Quantile scaling is a non-linear technique that divides your data into equal-sized groups (quantiles) and maps each group to a specific height range. This ensures that each quantile is represented visually, regardless of the actual value distribution. It’s like giving everyone a fair share of the visual space, even if some values are much larger than others.

Adaptive Scaling in Action

Now, let's talk about adaptive scaling in more detail. The idea here is that the scaling function isn't fixed; it adapts to the data. This can be a game-changer for large, complex codebases where the distribution of metric values can vary significantly.

Identifying Skew and Adjusting

One common adaptive technique is to detect skew in the data and adjust the scaling accordingly. If the data is heavily skewed towards larger values, you might automatically switch to a logarithmic or power scale. If it's skewed towards smaller values, you might use an exponential scale. This ensures that the visualization always provides a clear and informative view of the data.

Using Percentiles for Dynamic Range

Another approach is to use percentiles to define the height range. For example, you might map the 10th percentile value to the minimum height and the 90th percentile value to the maximum height. This effectively ignores outliers and focuses on the bulk of the data, which can make the visualization more meaningful.

Statistical Normalization Techniques

For more advanced adaptive scaling, you can employ statistical normalization techniques like Z-score normalization or min-max scaling.
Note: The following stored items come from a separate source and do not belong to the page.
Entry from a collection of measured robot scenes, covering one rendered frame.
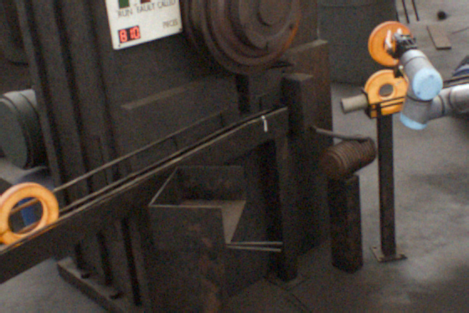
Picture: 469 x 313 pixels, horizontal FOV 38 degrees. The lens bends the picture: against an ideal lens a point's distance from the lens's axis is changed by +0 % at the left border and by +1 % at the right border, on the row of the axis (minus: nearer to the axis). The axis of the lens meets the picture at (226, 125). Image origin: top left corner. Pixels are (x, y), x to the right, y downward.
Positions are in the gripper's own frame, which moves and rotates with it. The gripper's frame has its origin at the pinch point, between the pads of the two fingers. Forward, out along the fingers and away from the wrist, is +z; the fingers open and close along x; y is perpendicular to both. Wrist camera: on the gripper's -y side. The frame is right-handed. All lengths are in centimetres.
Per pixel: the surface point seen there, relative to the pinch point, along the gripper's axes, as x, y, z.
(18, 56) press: 228, -198, 402
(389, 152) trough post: 0.2, -46.0, -8.1
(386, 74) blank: 0.1, -15.8, 1.4
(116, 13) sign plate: 93, 30, -14
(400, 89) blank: -5.0, -22.0, -0.7
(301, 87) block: 32.8, -15.7, 0.6
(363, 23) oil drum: -61, -112, 217
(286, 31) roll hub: 38.9, 12.2, -6.4
These methods transform the data to have a specific mean and standard deviation or to fit within a specific range, making it easier to compare values across different scales.

The Power of Combined Metrics

We've also touched on the idea of combining height with other visual cues, like area or color. This multi-dimensional approach can unlock even deeper insights into your codebase. Think of it as adding layers of information to your city map.

Area for Size, Height for Complexity

One compelling combination is to use the area of a building to represent the size of a module or component (e.g., the number of files or classes) and the height to represent its complexity (e.g., lines of code, cyclomatic complexity). This lets you quickly identify not only the largest parts of the system but also the most complex ones.

Color Coding for Categories or Types

Adding color can further enrich the visualization. You could use different colors to represent different types of files (e.g., source code, tests, configuration files) or different categories of modules (e.g., UI, business logic, data access). This makes it easier to spot patterns and relationships within the codebase.

Interactive Exploration

Of course, the best code city visualizations are interactive. Users should be able to zoom in, pan around, and drill down into individual buildings to explore the underlying code. This interactivity is crucial for making the visualization a truly useful tool for understanding and navigating large codebases.

Wrapping Up: Building Better Code Cities

So, there you have it – a deep dive into scaling building height for code city visualizations. By carefully choosing and tuning our scaling techniques, and by combining height with other visual cues, we can create powerful tools for understanding and navigating even the most massive codebases. The goal is to make those code cities come alive, revealing the structure and complexity hidden within the code. Let's get building!